» INSTRUCTIONS TO FOLLOW: In the entries below, begin at the line that has "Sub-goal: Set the" and stop after the line that has "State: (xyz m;"; output those lines exactly, leaving out pictures.

» RECORD EXCERPTS:
▽
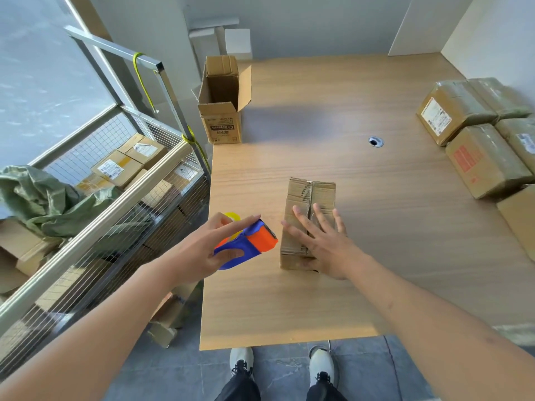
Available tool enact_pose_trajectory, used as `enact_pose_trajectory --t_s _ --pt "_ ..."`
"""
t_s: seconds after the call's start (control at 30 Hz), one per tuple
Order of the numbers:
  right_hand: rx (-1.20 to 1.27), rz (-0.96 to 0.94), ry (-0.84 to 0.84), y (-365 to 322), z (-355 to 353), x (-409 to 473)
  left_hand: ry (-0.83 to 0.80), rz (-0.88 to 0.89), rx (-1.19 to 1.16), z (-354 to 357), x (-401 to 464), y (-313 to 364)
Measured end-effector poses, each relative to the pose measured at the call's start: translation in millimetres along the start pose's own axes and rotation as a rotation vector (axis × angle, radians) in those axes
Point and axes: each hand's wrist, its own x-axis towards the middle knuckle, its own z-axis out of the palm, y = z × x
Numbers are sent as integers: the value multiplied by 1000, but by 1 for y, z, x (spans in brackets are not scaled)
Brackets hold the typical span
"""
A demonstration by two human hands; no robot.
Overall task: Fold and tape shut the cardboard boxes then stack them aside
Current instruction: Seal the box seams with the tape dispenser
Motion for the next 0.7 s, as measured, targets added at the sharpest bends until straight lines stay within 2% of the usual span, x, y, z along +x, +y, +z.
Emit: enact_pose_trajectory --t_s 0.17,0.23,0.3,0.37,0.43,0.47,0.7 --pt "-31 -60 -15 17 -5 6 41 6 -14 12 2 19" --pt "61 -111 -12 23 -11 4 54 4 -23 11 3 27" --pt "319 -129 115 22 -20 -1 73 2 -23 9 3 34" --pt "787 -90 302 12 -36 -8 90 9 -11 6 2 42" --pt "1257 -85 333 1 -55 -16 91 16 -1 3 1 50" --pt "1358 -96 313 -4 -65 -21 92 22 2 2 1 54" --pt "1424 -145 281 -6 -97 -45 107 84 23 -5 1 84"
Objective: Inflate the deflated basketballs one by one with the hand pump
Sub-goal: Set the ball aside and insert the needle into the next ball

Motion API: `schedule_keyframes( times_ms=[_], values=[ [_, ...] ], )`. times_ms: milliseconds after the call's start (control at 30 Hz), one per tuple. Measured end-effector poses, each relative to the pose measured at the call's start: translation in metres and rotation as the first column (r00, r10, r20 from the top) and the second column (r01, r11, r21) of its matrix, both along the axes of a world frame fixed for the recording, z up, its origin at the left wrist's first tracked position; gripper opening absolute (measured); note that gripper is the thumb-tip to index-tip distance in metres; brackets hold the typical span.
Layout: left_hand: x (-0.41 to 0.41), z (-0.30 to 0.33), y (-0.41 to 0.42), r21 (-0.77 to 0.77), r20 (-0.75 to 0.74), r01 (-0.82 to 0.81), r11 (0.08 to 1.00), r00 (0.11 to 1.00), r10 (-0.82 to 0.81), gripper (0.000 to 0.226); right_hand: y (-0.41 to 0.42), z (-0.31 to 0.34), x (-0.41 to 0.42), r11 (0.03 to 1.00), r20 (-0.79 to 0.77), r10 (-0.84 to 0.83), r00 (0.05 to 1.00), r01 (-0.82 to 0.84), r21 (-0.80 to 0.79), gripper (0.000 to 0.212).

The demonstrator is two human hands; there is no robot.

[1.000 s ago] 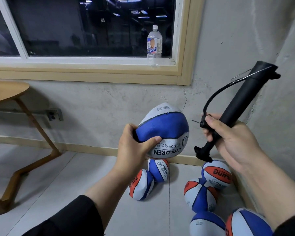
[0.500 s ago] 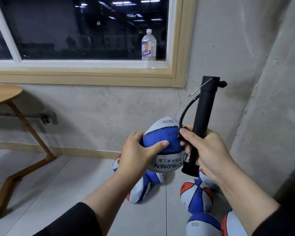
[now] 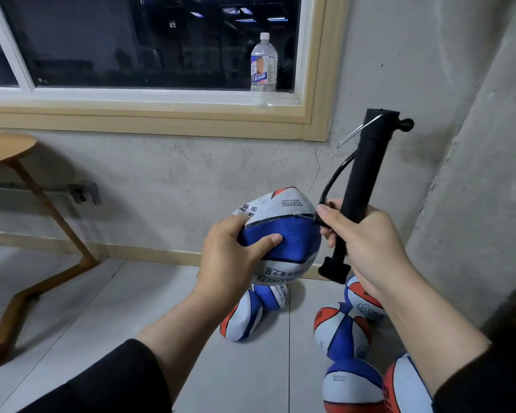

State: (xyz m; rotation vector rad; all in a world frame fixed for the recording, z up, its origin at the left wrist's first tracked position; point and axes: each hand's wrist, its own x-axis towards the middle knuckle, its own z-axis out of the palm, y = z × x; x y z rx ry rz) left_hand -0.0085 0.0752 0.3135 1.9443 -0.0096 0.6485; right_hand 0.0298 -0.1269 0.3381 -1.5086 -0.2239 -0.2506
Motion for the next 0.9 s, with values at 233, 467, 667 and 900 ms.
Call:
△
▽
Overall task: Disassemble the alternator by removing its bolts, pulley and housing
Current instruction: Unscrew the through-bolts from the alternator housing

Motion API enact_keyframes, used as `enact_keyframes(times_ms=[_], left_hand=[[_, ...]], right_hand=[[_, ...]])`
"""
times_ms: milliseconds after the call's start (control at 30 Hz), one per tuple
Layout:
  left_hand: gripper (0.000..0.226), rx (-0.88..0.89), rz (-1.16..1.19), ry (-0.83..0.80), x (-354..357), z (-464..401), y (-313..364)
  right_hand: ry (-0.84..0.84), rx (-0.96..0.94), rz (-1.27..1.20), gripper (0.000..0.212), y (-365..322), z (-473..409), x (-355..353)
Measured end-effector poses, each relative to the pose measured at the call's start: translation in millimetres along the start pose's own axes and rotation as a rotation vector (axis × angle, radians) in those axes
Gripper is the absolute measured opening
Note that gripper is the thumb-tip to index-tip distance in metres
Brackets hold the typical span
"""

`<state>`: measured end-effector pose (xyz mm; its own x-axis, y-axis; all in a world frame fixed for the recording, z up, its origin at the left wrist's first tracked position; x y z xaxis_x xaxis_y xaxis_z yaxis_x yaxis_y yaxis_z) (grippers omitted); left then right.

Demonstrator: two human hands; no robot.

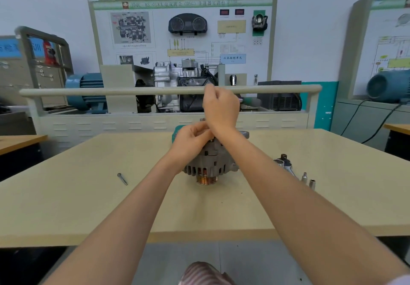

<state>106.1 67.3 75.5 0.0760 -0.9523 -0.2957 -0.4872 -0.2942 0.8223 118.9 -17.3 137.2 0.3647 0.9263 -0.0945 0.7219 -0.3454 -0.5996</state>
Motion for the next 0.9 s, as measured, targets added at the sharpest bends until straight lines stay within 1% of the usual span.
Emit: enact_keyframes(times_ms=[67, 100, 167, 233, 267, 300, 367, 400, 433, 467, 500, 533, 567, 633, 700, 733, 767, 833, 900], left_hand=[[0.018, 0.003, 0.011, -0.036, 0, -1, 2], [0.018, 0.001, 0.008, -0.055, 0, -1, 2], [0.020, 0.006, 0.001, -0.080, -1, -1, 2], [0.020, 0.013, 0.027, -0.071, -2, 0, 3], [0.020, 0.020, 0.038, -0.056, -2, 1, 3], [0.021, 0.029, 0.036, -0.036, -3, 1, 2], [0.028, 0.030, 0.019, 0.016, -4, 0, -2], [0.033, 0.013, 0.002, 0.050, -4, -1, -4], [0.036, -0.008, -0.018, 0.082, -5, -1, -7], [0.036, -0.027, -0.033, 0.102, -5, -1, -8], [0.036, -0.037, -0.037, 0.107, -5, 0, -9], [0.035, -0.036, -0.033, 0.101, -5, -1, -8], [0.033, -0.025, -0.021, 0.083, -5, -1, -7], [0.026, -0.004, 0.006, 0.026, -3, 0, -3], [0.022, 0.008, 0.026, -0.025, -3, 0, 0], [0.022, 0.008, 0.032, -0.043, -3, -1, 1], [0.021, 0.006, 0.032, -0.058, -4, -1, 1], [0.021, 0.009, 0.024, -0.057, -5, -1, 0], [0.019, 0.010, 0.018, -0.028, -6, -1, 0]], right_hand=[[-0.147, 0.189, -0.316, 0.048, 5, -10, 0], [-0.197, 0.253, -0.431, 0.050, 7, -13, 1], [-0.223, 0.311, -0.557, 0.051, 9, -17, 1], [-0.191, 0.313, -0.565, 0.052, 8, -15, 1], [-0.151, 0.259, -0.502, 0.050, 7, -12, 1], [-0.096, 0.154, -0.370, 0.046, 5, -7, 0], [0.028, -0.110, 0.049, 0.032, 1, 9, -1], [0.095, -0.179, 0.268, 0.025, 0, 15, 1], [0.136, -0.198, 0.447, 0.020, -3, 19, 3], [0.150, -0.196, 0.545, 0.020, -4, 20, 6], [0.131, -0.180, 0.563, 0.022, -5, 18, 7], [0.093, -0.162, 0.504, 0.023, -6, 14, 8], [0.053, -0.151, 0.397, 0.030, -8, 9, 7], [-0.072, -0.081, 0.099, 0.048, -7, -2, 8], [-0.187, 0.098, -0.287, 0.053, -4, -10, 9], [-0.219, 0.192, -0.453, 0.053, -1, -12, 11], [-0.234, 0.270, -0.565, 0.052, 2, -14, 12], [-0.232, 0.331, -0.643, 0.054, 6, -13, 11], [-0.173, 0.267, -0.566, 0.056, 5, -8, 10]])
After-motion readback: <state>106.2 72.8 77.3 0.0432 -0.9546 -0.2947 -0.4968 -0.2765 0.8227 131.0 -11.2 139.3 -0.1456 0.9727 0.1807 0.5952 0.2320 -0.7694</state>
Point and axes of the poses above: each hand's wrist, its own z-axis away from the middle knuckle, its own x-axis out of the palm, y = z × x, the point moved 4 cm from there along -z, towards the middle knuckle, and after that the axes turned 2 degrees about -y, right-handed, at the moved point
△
» REPLY:
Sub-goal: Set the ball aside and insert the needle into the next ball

Motion API: `schedule_keyframes( times_ms=[_], values=[ [_, ...] ], )`. times_ms: milliseconds after the call's start (control at 30 Hz), one per tuple. Measured end-effector poses, each relative to the pose measured at the call's start: translation in metres and rotation as the first column (r00, r10, r20 from the top) and the second column (r01, r11, r21) of its matrix, both along the axes of a world frame fixed for the recording, z up, its origin at the left wrist's first tracked position; gripper opening absolute (measured); note that gripper is the thumb-tip to index-tip distance in metres; brackets hold the typical span.
Layout: left_hand: x (-0.41 to 0.41), z (-0.30 to 0.33), y (-0.41 to 0.42), r21 (-0.77 to 0.77), r20 (-0.75 to 0.74), r01 (-0.82 to 0.81), r11 (0.08 to 1.00), r00 (0.11 to 1.00), r10 (-0.82 to 0.81), gripper (0.000 to 0.226); right_hand: y (-0.41 to 0.42), z (-0.31 to 0.34), x (-0.41 to 0.42), r11 (0.03 to 1.00), r20 (-0.79 to 0.77), r10 (-0.84 to 0.83), r00 (0.05 to 1.00), r01 (-0.82 to 0.84), r21 (-0.80 to 0.79), gripper (0.000 to 0.212).

The demonstrator is two human hands; there is no robot.

[1.000 s ago] 
[0.500 s ago] 
[now] 

State: (xyz m; rotation vector rad; all in a world frame fixed for the recording, z up, its origin at the left wrist's first tracked position; point and axes: each hand's wrist, its own x-axis towards the middle knuckle, its own z-axis out of the palm, y = z × x; x y z rx ry rz) left_hand -0.0085 0.0752 0.3135 1.9443 -0.0096 0.6485; right_hand 0.0298 -0.1269 0.3381 -1.5086 -0.2239 -0.2506

The answer has been fully written out.